— Your task —
Pick out the lines below that contain the string "every" and copy them all.

— Entries provided —
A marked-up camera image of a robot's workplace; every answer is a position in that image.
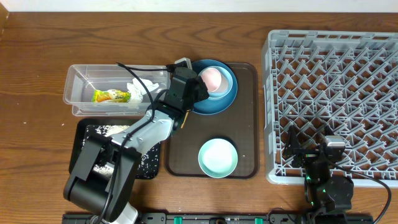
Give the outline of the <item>yellow green snack wrapper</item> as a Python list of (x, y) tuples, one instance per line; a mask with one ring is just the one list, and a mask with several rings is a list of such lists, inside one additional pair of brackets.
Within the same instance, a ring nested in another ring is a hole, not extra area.
[(129, 92), (121, 90), (95, 90), (91, 101), (94, 103), (127, 103), (130, 97), (131, 94)]

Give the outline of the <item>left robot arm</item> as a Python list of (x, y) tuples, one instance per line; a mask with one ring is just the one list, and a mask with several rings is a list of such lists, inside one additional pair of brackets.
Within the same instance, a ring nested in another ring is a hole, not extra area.
[(209, 97), (191, 68), (175, 67), (163, 99), (153, 98), (146, 115), (120, 133), (89, 133), (63, 190), (64, 199), (93, 214), (90, 223), (135, 223), (129, 203), (142, 157), (182, 128), (194, 104)]

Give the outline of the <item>pink cup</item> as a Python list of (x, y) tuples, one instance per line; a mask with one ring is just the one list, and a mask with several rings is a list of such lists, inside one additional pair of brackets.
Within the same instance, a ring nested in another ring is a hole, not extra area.
[(206, 68), (201, 72), (200, 76), (204, 81), (208, 92), (221, 92), (222, 77), (221, 73), (216, 68)]

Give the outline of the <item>mint green bowl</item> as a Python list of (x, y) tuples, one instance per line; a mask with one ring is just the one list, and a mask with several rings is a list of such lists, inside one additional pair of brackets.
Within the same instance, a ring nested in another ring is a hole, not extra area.
[(238, 152), (231, 141), (222, 138), (210, 139), (199, 150), (198, 164), (207, 176), (225, 178), (236, 169)]

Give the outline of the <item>wooden chopstick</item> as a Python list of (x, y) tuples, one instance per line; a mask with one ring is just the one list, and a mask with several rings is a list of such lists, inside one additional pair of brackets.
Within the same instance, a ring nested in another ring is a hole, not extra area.
[(182, 124), (181, 124), (181, 126), (180, 126), (181, 129), (184, 127), (184, 124), (185, 124), (185, 122), (186, 122), (186, 120), (187, 120), (187, 116), (188, 116), (188, 115), (189, 115), (189, 111), (187, 111), (187, 112), (185, 113), (183, 122), (182, 122)]

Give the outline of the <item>white tissue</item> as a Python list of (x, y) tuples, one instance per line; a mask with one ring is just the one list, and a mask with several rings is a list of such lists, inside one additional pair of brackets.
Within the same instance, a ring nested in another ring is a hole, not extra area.
[[(141, 79), (141, 81), (149, 92), (152, 92), (159, 87), (158, 83), (153, 83), (150, 80)], [(147, 94), (144, 86), (136, 78), (132, 80), (132, 83), (127, 83), (127, 90), (130, 93), (130, 103), (141, 103), (143, 101), (144, 95)]]

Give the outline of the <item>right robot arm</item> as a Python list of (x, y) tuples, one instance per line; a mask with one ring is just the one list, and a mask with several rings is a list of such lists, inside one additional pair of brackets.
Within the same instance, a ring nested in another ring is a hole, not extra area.
[(345, 150), (341, 136), (327, 126), (323, 141), (312, 149), (305, 149), (293, 127), (288, 130), (282, 156), (292, 158), (292, 167), (305, 169), (305, 199), (312, 208), (304, 211), (295, 223), (347, 223), (345, 211), (352, 208), (354, 183), (347, 177), (332, 176), (330, 166), (338, 162)]

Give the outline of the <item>pile of white rice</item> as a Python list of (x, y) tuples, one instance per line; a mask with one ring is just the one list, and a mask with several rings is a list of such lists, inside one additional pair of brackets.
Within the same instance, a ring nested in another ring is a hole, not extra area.
[[(98, 133), (102, 136), (110, 136), (112, 134), (119, 133), (127, 129), (129, 125), (88, 125), (85, 129), (83, 139), (81, 140), (80, 152), (83, 149), (86, 139), (90, 131)], [(160, 143), (157, 143), (149, 151), (142, 156), (141, 163), (138, 166), (136, 178), (137, 179), (153, 179), (159, 171), (159, 157), (160, 157)], [(94, 171), (98, 172), (106, 177), (111, 177), (110, 172), (113, 169), (113, 165), (99, 166), (95, 165)]]

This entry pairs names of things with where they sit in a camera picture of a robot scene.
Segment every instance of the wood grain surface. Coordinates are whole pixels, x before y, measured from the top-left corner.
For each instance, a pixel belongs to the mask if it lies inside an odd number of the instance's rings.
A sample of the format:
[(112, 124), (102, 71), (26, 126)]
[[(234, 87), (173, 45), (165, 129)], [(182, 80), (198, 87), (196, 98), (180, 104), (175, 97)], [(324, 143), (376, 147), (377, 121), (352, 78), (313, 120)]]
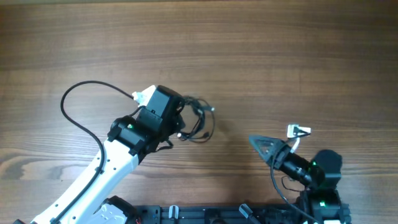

— Response to the task —
A marked-up camera image of a robot's workplace; every answer is a position in that image.
Segment every instance of the wood grain surface. Coordinates are whole pixels, x before y, measured from the top-left corner.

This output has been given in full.